What the exercise asks:
Take every line in the entries that includes the word "white" and copy it.

Available data:

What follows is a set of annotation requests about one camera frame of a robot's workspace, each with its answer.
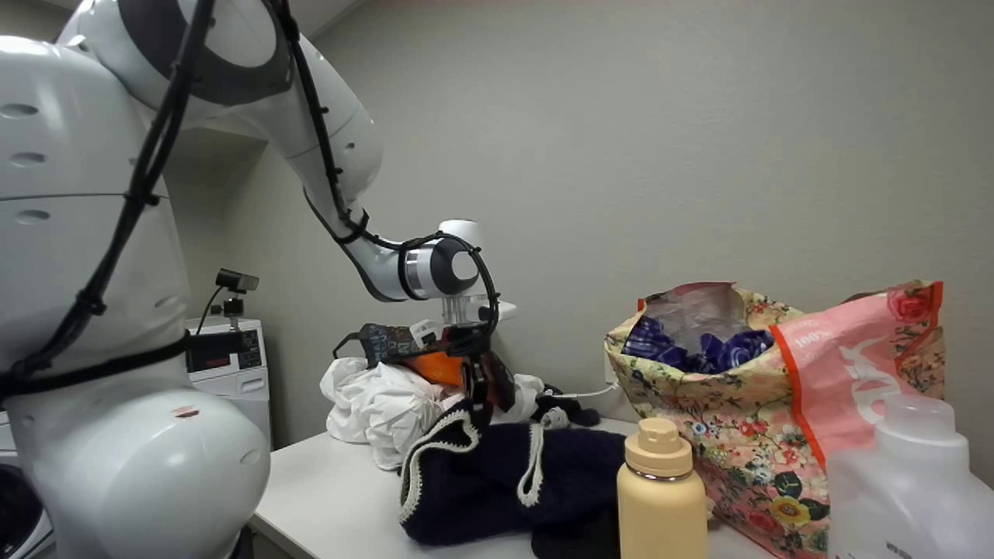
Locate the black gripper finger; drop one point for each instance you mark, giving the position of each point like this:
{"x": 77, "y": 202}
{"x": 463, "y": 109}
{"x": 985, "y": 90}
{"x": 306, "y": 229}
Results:
{"x": 503, "y": 384}
{"x": 477, "y": 389}

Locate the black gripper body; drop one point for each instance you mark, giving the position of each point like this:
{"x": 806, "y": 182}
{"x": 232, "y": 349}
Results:
{"x": 470, "y": 344}

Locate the navy garment with white trim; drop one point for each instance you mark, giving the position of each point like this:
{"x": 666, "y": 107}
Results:
{"x": 487, "y": 476}

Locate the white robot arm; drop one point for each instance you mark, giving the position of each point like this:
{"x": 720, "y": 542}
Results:
{"x": 104, "y": 259}

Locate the black tote bag colourful lettering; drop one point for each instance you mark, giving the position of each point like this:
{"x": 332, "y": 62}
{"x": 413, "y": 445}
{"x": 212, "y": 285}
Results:
{"x": 440, "y": 368}

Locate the floral bag with pink trim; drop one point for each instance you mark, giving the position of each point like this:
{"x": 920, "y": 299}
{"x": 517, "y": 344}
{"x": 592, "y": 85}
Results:
{"x": 724, "y": 437}

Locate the white cloth pile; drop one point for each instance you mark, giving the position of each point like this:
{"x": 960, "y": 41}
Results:
{"x": 377, "y": 408}

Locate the black garment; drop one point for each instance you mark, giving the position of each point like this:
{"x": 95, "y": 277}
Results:
{"x": 580, "y": 542}

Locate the tan insulated water bottle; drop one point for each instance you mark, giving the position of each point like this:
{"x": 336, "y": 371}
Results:
{"x": 660, "y": 499}

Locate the glossy blue patterned cloth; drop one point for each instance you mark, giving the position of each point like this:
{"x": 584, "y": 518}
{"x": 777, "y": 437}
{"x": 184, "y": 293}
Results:
{"x": 705, "y": 349}

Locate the white appliance with dark panel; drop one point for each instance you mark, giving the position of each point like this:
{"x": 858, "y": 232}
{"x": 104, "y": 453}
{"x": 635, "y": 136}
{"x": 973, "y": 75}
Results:
{"x": 236, "y": 389}

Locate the translucent white detergent jug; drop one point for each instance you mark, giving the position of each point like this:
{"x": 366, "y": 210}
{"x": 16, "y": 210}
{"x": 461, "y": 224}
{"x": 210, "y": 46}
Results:
{"x": 912, "y": 486}

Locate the black camera on stand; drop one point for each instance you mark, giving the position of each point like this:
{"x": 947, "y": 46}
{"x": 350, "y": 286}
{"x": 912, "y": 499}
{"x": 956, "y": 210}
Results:
{"x": 238, "y": 280}

Answer box:
Locate the navy garment with white trim; drop one point for each instance you mark, giving the position of each point like this:
Locate the white robot arm; drop one point for each instance you mark, giving the position of each point like this:
Locate the white cloth pile; drop one point for each instance you mark, giving the position of each point like this:
Locate the white appliance with dark panel; drop one point for each instance you mark, giving the position of each point like this:
Locate the translucent white detergent jug; drop one point for each instance you mark, giving the position of each point like this:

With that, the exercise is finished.